Top

2.14.6. Troubleshooting Tips

If an operation seems to hang, see the output of:

status ()

Check for the presence of the following conditions:

  • The cluster line shows 0% CPU, no message traffic and an unchanging number of buffers wired, this is probably a bug. To reset, restart the cluster or the offending process if found. Restart is done by executing:

    raw_exit ();
    

    over an SQL connection to the process in question.

  • The cluster line shows many threads waiting compared to total threads. If CPU is 0 and this does not change there could be a transaction that holds locks indefinitely. To clear, execute:

    txn_killall (1);
    

    Do this at a node that has local threads waiting. This is seen in the Lock Status paragraph of status ('') when connected to the node in question.

  • The cluster line shows a changing number in the pfs field. The system is swapping and slowed down.

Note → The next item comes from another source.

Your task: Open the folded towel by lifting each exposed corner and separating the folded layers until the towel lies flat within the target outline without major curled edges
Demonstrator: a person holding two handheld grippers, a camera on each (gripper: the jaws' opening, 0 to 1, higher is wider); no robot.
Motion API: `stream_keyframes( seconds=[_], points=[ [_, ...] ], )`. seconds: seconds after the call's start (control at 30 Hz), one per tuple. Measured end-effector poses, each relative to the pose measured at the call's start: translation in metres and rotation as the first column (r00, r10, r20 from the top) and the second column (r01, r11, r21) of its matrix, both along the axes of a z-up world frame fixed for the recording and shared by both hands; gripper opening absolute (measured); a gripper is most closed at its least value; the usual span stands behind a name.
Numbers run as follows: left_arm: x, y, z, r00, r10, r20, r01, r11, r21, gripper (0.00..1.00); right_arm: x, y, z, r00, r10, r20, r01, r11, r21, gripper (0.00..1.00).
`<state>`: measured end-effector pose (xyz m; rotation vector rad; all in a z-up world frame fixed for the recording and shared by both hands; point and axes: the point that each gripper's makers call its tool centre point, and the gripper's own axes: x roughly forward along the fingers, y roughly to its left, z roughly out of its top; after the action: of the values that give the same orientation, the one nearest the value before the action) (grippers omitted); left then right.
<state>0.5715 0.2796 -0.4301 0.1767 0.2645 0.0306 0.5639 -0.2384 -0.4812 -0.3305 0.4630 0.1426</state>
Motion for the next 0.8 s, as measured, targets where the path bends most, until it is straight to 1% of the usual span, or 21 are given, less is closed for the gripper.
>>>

  • If the status () itself hangs, try another process of the cluster. See that there is no temporary atomic activity like a long checkpoint. If the situation persists there is a bug. The checkpoint can be seen by the presence of the

    checkpinmt_in_progress

    file in each server's working directory.

  • To check the integrity of database files, do:

    cl_exec ('backup ''/dev/null''');
    

    If this returns, the databases are OK. If one is found to be corrupt the corresponding server exits.